◆ **Your instructions**:
The answer should contain only the lines from the beginning of the entries through the line that holds "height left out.", given again exactly, with no pictures.

◆ **Exercise materials**:
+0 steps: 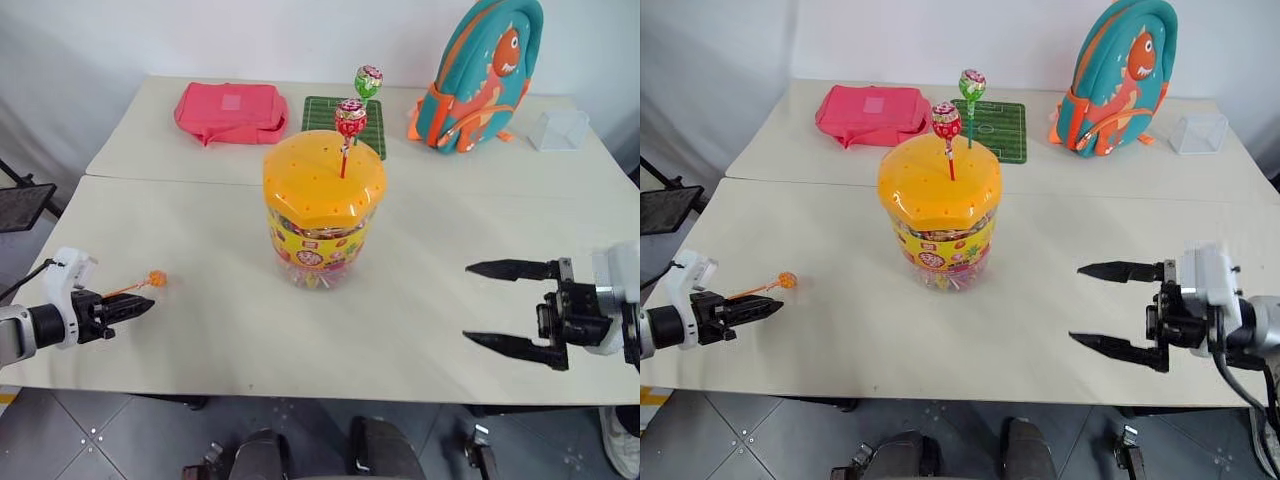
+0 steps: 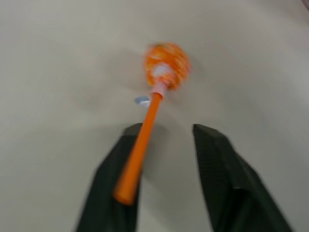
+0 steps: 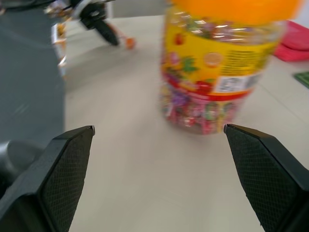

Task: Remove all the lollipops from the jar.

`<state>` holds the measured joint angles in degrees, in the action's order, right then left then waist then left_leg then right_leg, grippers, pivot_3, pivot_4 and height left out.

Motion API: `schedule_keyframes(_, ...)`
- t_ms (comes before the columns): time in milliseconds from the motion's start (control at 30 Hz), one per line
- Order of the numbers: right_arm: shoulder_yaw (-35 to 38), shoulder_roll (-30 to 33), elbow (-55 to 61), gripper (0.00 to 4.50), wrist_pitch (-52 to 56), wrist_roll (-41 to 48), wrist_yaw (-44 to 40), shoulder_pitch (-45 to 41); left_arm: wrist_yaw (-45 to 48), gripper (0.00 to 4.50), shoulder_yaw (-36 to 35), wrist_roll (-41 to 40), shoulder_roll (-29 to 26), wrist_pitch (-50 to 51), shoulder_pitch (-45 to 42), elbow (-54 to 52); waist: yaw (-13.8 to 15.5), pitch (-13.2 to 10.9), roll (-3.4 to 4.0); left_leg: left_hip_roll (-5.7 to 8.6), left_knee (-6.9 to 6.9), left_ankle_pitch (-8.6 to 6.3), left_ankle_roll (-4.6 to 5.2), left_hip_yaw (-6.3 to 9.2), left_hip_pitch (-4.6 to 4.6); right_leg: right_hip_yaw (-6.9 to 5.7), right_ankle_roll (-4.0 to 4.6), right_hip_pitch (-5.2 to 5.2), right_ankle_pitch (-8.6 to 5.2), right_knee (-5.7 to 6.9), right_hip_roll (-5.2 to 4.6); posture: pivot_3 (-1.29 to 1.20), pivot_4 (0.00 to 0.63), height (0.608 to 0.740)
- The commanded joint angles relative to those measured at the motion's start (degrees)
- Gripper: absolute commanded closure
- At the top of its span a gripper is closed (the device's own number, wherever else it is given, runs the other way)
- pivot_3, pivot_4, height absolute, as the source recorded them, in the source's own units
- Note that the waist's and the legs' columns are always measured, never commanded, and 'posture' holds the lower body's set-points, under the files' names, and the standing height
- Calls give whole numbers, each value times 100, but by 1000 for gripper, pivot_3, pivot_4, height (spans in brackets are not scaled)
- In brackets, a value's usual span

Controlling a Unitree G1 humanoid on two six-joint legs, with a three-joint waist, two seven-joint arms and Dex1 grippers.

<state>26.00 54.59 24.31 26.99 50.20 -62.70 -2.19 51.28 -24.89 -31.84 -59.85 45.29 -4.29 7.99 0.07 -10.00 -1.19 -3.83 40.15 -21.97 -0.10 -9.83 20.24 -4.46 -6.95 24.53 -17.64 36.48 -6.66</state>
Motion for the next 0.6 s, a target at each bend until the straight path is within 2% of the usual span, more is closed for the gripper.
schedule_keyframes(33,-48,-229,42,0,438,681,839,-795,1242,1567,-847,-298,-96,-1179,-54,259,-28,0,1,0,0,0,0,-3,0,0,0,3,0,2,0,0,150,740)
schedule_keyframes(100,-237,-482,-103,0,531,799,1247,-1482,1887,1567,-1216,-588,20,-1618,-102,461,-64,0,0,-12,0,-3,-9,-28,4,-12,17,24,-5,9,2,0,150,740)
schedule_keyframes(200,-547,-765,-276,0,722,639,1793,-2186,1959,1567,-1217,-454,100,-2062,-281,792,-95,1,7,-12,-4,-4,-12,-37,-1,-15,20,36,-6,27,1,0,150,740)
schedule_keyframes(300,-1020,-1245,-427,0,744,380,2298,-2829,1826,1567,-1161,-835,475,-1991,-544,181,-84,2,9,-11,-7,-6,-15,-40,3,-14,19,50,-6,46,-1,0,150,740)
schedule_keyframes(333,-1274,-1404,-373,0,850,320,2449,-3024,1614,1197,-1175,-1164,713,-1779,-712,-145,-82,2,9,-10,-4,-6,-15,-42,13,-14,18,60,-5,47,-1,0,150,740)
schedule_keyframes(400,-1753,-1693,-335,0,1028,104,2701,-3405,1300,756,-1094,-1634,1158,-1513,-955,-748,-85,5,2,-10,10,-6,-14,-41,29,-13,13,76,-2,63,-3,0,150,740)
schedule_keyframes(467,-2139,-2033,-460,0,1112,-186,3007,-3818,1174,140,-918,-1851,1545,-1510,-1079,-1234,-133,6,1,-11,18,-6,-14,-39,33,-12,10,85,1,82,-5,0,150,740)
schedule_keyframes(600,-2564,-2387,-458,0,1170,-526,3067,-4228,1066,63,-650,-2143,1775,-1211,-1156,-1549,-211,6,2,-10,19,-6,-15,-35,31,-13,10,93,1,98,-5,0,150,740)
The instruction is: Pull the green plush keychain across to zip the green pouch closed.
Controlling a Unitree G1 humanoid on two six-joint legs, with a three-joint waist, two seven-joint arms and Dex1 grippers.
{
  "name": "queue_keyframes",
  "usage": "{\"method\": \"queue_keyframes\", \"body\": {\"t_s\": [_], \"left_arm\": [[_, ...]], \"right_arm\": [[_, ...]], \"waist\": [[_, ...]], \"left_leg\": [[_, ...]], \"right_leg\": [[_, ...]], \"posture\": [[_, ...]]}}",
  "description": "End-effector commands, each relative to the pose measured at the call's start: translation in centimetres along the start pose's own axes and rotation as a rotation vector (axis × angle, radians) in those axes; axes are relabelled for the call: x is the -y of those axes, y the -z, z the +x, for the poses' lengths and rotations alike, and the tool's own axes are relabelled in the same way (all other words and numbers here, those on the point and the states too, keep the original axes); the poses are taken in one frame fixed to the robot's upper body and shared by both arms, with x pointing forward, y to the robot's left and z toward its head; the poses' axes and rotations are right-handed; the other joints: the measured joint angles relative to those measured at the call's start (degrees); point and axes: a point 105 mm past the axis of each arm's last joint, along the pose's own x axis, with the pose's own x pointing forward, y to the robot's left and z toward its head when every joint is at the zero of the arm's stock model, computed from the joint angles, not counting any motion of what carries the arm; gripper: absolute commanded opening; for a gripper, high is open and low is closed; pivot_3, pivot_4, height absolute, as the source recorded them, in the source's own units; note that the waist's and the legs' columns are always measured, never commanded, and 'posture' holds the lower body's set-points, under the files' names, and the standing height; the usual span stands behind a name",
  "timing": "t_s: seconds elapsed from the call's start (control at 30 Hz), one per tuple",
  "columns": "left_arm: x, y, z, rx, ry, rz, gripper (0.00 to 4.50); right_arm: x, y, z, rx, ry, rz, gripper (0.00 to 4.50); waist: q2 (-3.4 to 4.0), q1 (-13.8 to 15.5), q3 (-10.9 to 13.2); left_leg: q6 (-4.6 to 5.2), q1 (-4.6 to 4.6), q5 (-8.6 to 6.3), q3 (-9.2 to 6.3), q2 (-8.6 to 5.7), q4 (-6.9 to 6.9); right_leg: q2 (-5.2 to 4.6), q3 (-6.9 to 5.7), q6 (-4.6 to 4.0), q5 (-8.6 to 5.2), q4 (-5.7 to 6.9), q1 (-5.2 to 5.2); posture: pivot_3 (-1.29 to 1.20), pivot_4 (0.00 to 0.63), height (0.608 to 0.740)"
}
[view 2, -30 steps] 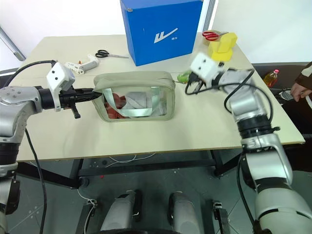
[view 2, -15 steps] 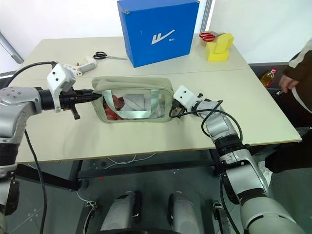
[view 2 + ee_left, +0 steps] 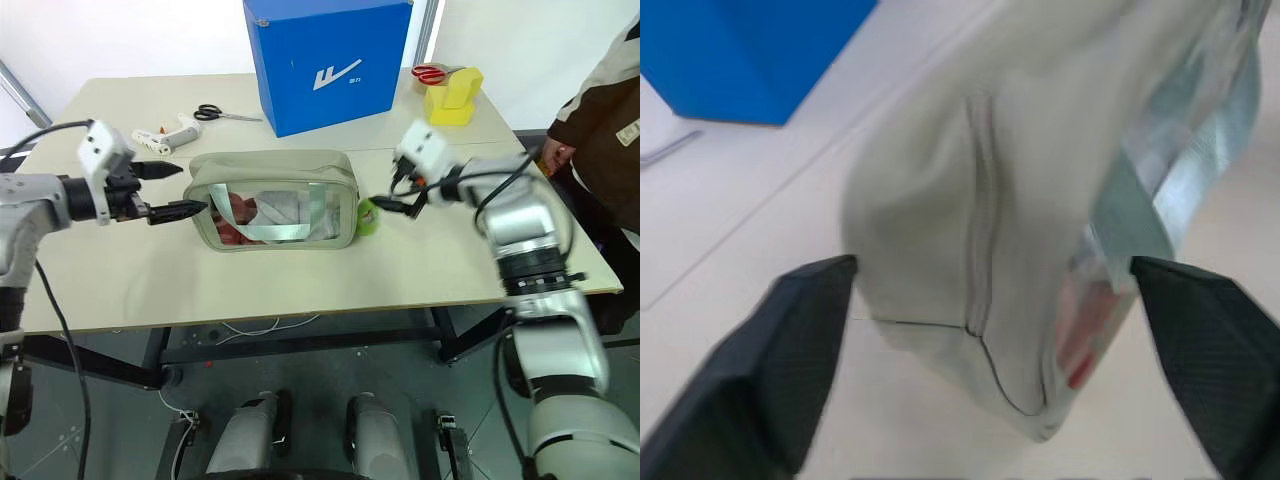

◆ **Answer space**:
+0 steps: 
+0 steps: 
+0 steps: 

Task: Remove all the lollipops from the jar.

`<state>` holds the measured joint angles in degrees, in the action's order, right then left then waist then left_leg then right_leg, grippers, pivot_3, pivot_4 and height left out.

Nothing remains open in this exercise.